Entre la petanca y la papeleta negra

No suele haber ganas de elecciones, pero esta vez hay ganas de elecciones: hay ganas de darle la patada a Sánchez, el presidente de las mentiras y las infamias (y la no mucha efectividad). Las elecciones son en Andalucía, donde no se dirime eso. Pero las elecciones son también para expresarse y el 19-J nos expresaremos los andaluces. Pasó lo mismo con los madrileños el 4-M del año pasado. Los castellano-leoneses (¡cómo me gusta decir castellano-leoneses!) lo vivieron a su vez hace poco.

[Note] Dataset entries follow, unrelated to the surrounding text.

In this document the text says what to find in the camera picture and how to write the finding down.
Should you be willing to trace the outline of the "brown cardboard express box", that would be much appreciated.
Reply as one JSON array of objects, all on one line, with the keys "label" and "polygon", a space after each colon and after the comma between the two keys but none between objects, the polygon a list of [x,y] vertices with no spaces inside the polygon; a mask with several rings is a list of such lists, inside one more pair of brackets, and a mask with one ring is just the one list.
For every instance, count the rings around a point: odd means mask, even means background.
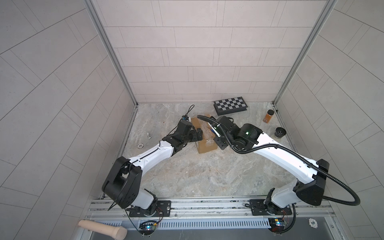
[{"label": "brown cardboard express box", "polygon": [[211,131],[209,123],[194,117],[192,118],[192,124],[196,129],[200,128],[203,132],[203,139],[196,142],[198,153],[204,154],[216,150],[218,148],[214,141],[216,135]]}]

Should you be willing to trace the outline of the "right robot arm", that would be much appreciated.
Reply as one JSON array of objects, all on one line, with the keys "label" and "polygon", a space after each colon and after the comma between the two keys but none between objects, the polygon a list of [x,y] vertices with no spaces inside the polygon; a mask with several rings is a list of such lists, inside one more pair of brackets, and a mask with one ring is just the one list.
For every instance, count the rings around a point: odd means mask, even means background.
[{"label": "right robot arm", "polygon": [[314,160],[304,158],[308,161],[306,164],[300,159],[300,154],[279,144],[252,124],[244,124],[239,128],[226,116],[216,120],[211,117],[211,120],[214,122],[210,126],[221,148],[230,146],[241,154],[251,151],[271,160],[296,177],[294,181],[283,187],[271,189],[265,200],[266,206],[282,209],[298,202],[305,202],[312,206],[319,206],[322,203],[326,176],[311,168],[310,164],[327,171],[329,164],[326,161],[318,164]]}]

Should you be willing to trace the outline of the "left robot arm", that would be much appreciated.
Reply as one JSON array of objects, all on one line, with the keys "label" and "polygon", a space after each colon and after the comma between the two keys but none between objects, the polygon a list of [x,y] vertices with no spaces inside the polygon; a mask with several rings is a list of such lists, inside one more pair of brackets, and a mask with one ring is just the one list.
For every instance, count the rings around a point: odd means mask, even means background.
[{"label": "left robot arm", "polygon": [[191,142],[203,139],[203,131],[195,128],[188,120],[181,120],[174,133],[162,138],[159,143],[148,151],[126,159],[119,157],[114,162],[102,185],[102,191],[122,209],[129,206],[150,210],[156,207],[156,196],[141,189],[142,176],[151,168],[166,160]]}]

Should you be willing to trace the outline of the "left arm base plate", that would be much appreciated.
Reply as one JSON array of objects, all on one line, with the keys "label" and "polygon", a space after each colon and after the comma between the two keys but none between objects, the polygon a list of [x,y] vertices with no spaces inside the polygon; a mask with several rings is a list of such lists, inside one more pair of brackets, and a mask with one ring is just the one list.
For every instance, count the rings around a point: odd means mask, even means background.
[{"label": "left arm base plate", "polygon": [[151,204],[147,209],[143,209],[137,206],[127,209],[129,217],[141,218],[141,217],[169,217],[171,211],[171,201],[156,201]]}]

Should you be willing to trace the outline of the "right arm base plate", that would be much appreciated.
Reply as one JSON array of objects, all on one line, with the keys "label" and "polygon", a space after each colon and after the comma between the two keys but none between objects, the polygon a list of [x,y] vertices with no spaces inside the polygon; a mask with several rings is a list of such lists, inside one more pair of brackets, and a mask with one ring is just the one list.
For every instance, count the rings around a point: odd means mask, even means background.
[{"label": "right arm base plate", "polygon": [[265,200],[250,200],[248,203],[248,208],[251,209],[253,216],[282,216],[282,215],[292,215],[292,208],[286,206],[285,208],[280,208],[273,203],[265,204]]}]

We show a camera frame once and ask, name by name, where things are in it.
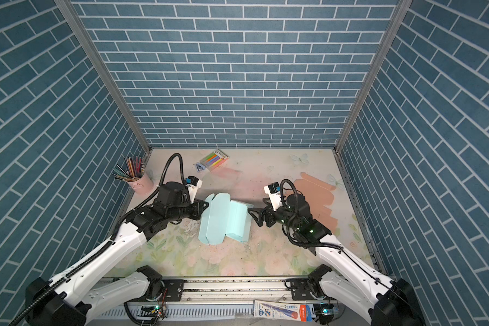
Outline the light blue paper box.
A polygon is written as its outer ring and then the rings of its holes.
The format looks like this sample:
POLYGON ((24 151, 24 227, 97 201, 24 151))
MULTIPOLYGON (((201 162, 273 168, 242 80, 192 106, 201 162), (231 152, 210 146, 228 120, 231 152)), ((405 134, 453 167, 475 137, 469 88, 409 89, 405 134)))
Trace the light blue paper box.
POLYGON ((239 243, 248 242, 252 217, 248 209, 253 205, 232 200, 226 193, 206 197, 209 208, 202 213, 198 239, 205 245, 219 245, 225 238, 239 243))

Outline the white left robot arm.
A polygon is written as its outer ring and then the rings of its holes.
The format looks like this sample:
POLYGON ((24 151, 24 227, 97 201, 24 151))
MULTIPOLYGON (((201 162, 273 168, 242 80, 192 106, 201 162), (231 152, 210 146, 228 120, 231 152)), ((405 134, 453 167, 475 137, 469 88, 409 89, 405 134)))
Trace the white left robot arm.
POLYGON ((184 182, 170 181, 151 195, 153 204, 138 205, 127 212, 106 241, 68 269, 45 281, 35 279, 26 289, 25 309, 11 322, 30 325, 86 325, 92 319, 130 300, 164 299, 160 273, 139 267, 130 276, 93 288, 128 254, 149 242, 171 222, 198 221, 209 207, 196 198, 202 181, 193 176, 184 182))

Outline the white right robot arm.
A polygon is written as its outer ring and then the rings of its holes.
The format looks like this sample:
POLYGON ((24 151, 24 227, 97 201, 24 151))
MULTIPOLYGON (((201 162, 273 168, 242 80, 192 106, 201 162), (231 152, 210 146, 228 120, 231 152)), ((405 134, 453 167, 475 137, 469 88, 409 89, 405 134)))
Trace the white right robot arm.
POLYGON ((309 250, 321 262, 306 281, 318 300, 332 298, 370 325, 424 325, 414 288, 370 267, 343 246, 326 226, 312 217, 302 194, 264 199, 263 209, 249 209, 258 226, 281 224, 289 243, 309 250))

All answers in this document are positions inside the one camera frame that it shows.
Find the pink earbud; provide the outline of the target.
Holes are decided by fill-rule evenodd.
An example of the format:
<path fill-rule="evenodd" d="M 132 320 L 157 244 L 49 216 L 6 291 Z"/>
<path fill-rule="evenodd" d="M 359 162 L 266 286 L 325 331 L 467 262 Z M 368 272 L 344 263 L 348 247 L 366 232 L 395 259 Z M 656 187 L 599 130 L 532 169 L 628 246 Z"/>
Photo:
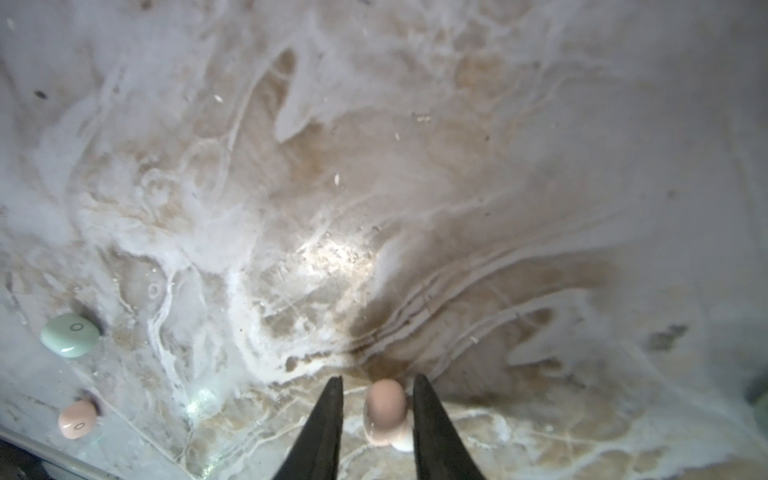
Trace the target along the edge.
<path fill-rule="evenodd" d="M 371 445 L 404 453 L 414 451 L 408 399 L 399 382 L 382 379 L 371 385 L 363 405 L 363 425 Z"/>
<path fill-rule="evenodd" d="M 97 420 L 96 406 L 90 400 L 78 400 L 61 411 L 58 428 L 66 439 L 74 440 L 89 434 L 95 428 Z"/>

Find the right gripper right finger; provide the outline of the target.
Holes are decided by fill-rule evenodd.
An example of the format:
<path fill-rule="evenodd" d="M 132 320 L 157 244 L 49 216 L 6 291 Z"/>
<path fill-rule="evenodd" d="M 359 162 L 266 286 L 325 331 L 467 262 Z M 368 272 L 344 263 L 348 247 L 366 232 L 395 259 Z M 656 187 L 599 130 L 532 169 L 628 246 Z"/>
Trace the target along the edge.
<path fill-rule="evenodd" d="M 412 400 L 417 478 L 485 480 L 423 374 L 415 377 Z"/>

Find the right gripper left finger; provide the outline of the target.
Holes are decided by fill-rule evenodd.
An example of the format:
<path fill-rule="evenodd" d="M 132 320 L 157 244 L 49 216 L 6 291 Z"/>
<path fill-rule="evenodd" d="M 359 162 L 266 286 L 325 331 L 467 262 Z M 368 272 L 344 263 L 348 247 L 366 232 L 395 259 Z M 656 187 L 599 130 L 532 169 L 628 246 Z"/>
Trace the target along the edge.
<path fill-rule="evenodd" d="M 331 377 L 274 480 L 337 479 L 343 407 L 343 379 Z"/>

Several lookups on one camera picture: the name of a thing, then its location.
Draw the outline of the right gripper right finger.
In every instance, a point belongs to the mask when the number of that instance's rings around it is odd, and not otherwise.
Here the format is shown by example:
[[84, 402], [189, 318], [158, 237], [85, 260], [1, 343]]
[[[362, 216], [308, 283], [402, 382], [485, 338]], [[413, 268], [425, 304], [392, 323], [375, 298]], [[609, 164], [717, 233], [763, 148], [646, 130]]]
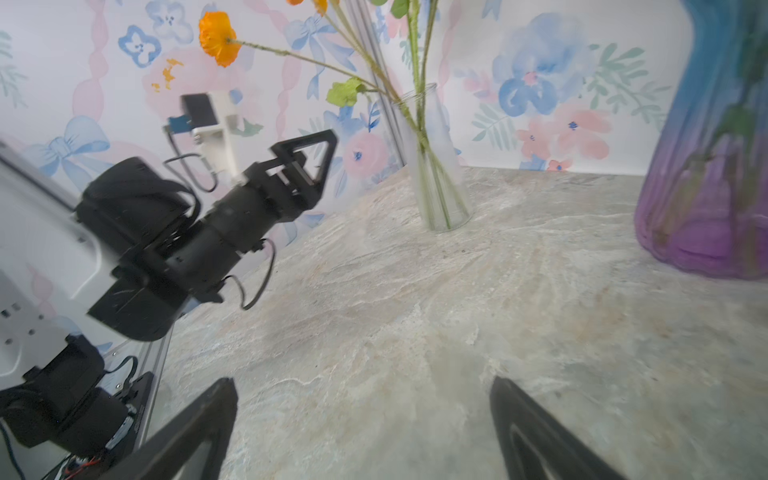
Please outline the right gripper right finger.
[[489, 400], [510, 479], [623, 478], [512, 380], [496, 376]]

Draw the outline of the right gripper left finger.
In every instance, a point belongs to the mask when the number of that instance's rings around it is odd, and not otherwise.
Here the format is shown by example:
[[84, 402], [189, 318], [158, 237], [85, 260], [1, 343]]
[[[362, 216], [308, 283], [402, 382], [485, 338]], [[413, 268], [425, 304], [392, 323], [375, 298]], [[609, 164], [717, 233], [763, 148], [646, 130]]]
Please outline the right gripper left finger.
[[217, 480], [237, 415], [235, 381], [214, 382], [141, 448], [102, 477]]

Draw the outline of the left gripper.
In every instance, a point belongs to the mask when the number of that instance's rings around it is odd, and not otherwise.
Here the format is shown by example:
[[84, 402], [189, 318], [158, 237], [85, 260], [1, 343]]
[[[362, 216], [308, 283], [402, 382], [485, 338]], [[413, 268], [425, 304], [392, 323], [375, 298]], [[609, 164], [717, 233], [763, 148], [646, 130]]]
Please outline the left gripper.
[[338, 138], [332, 130], [280, 141], [274, 158], [254, 163], [245, 181], [216, 202], [172, 249], [169, 272], [201, 303], [221, 303], [225, 278], [266, 234], [313, 209], [323, 196]]

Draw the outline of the clear glass jar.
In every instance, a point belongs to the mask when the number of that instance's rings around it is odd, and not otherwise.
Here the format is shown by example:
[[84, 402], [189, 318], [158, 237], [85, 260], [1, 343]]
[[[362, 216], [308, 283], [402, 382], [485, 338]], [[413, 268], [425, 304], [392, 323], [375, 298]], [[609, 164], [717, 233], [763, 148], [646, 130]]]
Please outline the clear glass jar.
[[402, 158], [425, 226], [435, 232], [463, 226], [474, 210], [437, 85], [406, 94], [397, 104], [396, 118]]

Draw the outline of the blue purple glass vase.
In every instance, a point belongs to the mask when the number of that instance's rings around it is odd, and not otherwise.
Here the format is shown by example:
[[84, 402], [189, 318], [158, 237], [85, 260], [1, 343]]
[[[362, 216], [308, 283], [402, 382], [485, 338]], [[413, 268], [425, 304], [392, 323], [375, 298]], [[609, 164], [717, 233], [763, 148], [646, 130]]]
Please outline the blue purple glass vase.
[[692, 52], [634, 215], [680, 270], [767, 275], [767, 4], [687, 1]]

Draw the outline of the cream yellow rose stem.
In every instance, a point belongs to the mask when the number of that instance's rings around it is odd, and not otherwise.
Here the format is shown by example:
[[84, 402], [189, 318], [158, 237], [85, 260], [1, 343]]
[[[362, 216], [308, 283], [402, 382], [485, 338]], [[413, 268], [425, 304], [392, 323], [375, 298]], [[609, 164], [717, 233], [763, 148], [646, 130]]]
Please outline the cream yellow rose stem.
[[440, 179], [444, 171], [429, 143], [426, 125], [426, 70], [438, 2], [370, 1], [370, 4], [377, 8], [389, 4], [390, 15], [397, 21], [406, 21], [414, 91], [409, 95], [409, 100], [398, 102], [398, 108], [418, 141], [415, 164], [419, 174], [421, 199], [426, 207], [427, 225], [434, 231], [448, 228], [451, 220], [444, 184]]

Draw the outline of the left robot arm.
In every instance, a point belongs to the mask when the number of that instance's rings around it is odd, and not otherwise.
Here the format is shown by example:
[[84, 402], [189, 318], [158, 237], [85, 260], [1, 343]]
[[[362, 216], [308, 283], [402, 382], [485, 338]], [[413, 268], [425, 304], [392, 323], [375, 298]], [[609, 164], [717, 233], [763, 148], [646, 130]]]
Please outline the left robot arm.
[[1, 154], [1, 428], [33, 448], [53, 443], [103, 465], [143, 420], [133, 396], [148, 374], [111, 394], [95, 342], [64, 328], [24, 274], [49, 281], [67, 312], [123, 337], [156, 342], [191, 301], [218, 303], [242, 258], [268, 232], [321, 199], [337, 147], [324, 130], [278, 142], [272, 158], [209, 210], [185, 184], [138, 157], [111, 166], [79, 200]]

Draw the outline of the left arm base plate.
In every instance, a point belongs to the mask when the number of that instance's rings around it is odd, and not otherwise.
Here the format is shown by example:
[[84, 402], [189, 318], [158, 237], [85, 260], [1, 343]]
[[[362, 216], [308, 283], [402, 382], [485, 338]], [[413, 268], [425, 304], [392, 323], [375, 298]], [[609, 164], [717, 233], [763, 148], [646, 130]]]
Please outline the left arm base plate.
[[97, 388], [86, 406], [64, 430], [70, 456], [57, 479], [99, 479], [137, 448], [149, 415], [155, 375], [147, 372], [114, 395]]

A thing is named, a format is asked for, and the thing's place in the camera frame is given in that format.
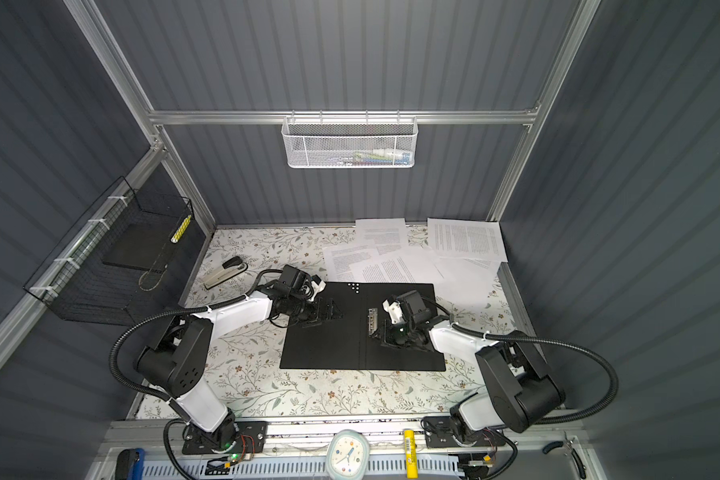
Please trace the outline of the beige black clip folder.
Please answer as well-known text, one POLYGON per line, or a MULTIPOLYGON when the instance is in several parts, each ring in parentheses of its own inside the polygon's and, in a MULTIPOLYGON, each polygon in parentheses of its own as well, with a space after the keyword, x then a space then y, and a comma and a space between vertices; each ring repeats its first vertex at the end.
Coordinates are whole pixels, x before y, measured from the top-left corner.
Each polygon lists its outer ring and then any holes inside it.
POLYGON ((389 297, 417 290, 432 300, 435 288, 427 283, 329 282, 321 296, 335 302, 340 313, 318 326, 290 327, 279 367, 283 370, 387 370, 443 372, 444 355, 385 346, 369 336, 369 314, 379 323, 389 319, 382 303, 389 297))

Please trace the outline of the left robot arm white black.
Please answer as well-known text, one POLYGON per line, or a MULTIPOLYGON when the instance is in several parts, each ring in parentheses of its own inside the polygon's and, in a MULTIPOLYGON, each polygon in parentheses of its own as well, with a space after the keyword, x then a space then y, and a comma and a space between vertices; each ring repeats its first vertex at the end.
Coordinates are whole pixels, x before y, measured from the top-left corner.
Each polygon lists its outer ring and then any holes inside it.
POLYGON ((167 396, 166 403, 207 443, 226 453, 240 443, 234 413, 204 380, 213 341, 252 323, 284 316, 281 327, 312 327, 343 317, 324 294, 327 283, 291 265, 260 272, 248 291, 231 300, 173 314, 162 336, 134 361, 135 370, 167 396))

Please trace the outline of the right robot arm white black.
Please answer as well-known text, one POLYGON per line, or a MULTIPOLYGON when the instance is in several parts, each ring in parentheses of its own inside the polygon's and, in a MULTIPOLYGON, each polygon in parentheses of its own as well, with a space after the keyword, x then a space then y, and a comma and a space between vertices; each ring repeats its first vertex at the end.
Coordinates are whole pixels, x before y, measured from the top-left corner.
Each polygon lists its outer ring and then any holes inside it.
POLYGON ((457 325, 415 290, 371 308, 368 333, 385 347, 448 354, 479 370, 486 391, 452 407, 444 426, 459 445, 475 444, 485 430, 522 433, 565 401, 548 363, 524 333, 490 339, 457 325))

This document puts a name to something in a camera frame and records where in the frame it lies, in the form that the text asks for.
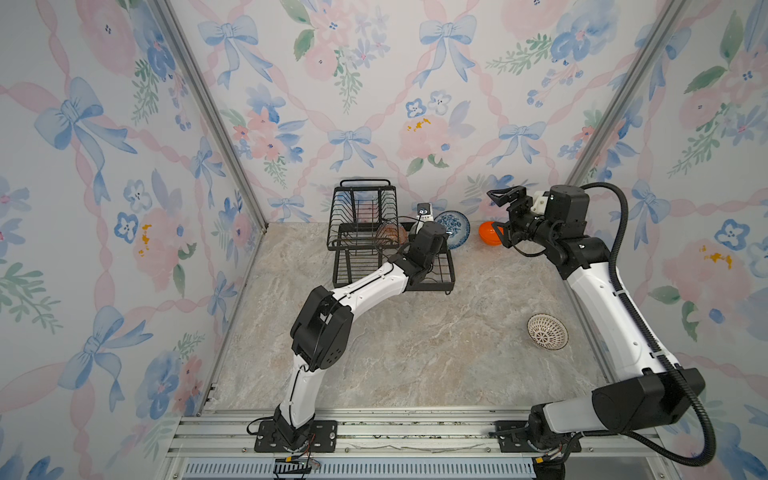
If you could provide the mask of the white blue floral bowl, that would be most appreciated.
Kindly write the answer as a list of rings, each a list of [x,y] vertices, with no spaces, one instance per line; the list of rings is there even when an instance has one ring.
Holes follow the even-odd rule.
[[[462,212],[446,210],[440,213],[435,221],[443,225],[448,234],[447,248],[455,250],[463,246],[471,233],[469,219]]]

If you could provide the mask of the red patterned bowl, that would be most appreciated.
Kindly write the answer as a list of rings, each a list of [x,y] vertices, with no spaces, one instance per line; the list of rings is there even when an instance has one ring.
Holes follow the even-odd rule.
[[[385,223],[376,231],[376,240],[385,248],[395,248],[408,241],[408,233],[397,223]]]

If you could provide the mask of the black wire dish rack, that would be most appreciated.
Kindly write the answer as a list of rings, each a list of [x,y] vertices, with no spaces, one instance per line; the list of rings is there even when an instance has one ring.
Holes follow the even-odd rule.
[[[327,234],[327,248],[334,253],[333,285],[350,285],[391,257],[402,257],[418,269],[408,291],[450,294],[455,269],[449,237],[448,228],[434,221],[430,203],[419,203],[413,216],[401,215],[391,181],[345,179],[333,192]]]

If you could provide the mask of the beige lattice bowl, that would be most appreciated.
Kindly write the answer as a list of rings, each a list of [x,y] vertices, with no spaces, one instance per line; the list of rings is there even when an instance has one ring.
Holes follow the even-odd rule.
[[[548,314],[535,314],[527,321],[527,332],[531,340],[539,347],[557,351],[565,348],[569,333],[565,325]]]

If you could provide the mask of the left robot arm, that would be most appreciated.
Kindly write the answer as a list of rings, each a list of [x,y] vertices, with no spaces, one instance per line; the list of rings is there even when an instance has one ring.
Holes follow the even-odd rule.
[[[325,373],[346,351],[357,317],[421,283],[447,238],[443,225],[427,221],[412,241],[373,273],[345,287],[328,290],[318,286],[309,293],[290,331],[293,372],[274,415],[275,425],[287,441],[308,434]]]

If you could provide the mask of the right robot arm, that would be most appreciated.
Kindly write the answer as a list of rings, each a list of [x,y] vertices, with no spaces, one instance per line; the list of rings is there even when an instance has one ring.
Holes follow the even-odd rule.
[[[629,435],[672,425],[688,411],[705,416],[698,398],[703,376],[683,368],[667,351],[621,283],[620,244],[608,246],[587,235],[587,191],[555,185],[531,196],[525,187],[513,186],[487,195],[509,215],[493,225],[502,245],[514,248],[527,241],[540,246],[591,318],[615,377],[587,395],[532,407],[527,427],[513,432],[513,438],[526,437],[546,451],[579,433]]]

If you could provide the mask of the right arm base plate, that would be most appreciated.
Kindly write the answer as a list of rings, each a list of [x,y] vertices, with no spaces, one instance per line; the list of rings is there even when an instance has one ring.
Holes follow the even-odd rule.
[[[551,432],[539,424],[531,426],[524,420],[497,420],[487,435],[495,439],[502,453],[563,452],[573,433]]]

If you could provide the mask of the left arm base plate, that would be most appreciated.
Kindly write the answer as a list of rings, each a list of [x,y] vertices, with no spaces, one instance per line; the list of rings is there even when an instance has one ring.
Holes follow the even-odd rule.
[[[280,420],[269,419],[259,424],[255,433],[257,453],[298,454],[333,453],[338,440],[338,422],[310,420],[298,429]]]

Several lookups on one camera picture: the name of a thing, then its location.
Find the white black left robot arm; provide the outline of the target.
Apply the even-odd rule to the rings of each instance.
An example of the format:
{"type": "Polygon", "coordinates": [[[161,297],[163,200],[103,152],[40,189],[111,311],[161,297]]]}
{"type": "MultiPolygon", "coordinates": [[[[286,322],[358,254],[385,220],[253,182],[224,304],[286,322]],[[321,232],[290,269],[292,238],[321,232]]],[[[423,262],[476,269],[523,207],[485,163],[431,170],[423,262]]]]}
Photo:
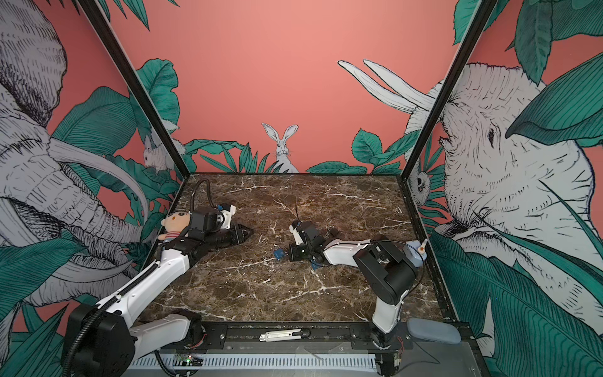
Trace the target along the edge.
{"type": "Polygon", "coordinates": [[[199,315],[180,311],[135,325],[147,306],[210,251],[247,241],[253,229],[232,220],[233,205],[202,212],[177,211],[161,222],[160,256],[133,280],[94,305],[83,304],[69,319],[64,338],[64,376],[121,376],[133,361],[191,337],[204,340],[199,315]]]}

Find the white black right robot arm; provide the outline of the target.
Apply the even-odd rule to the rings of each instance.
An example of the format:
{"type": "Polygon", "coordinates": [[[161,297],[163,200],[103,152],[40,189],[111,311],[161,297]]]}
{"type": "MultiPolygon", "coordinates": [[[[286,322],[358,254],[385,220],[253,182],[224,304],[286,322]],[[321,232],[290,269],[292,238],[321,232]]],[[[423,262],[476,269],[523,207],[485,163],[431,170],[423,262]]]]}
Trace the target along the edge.
{"type": "Polygon", "coordinates": [[[345,265],[361,272],[376,296],[372,323],[378,333],[390,334],[400,320],[405,298],[421,281],[427,241],[396,241],[383,235],[369,240],[341,240],[331,229],[322,234],[310,221],[293,221],[294,237],[287,253],[292,262],[307,260],[314,267],[345,265]]]}

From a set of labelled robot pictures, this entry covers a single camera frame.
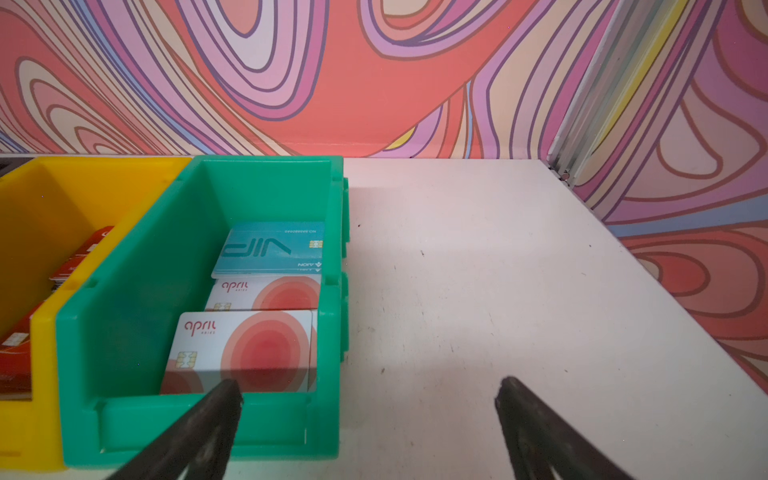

Hablo con un indudable sesgo antisanchista, que cultivo. Y que no me impide, sin embargo, reconocer que muchos adoran a Sánchez (hay politólogos especializados en justificar científicamente todo lo que hace y dice). En Andalucía votarán a Espadas, el Zoido del PSOE: un suave pancista. Sánchez o Espadas le dan igual a su electorado fiel de niños de la guerra que vivieron los años del hambre y el franquismo: al meter la papeleta ellos seguirán votando a Guerra y González. Es un electorado culpable e inocente al mismo tiempo. Bastante tuvieron, sostengo con un cierto paternalismo. Aunque no serán los únicos, y en los otros hay menos inocencia.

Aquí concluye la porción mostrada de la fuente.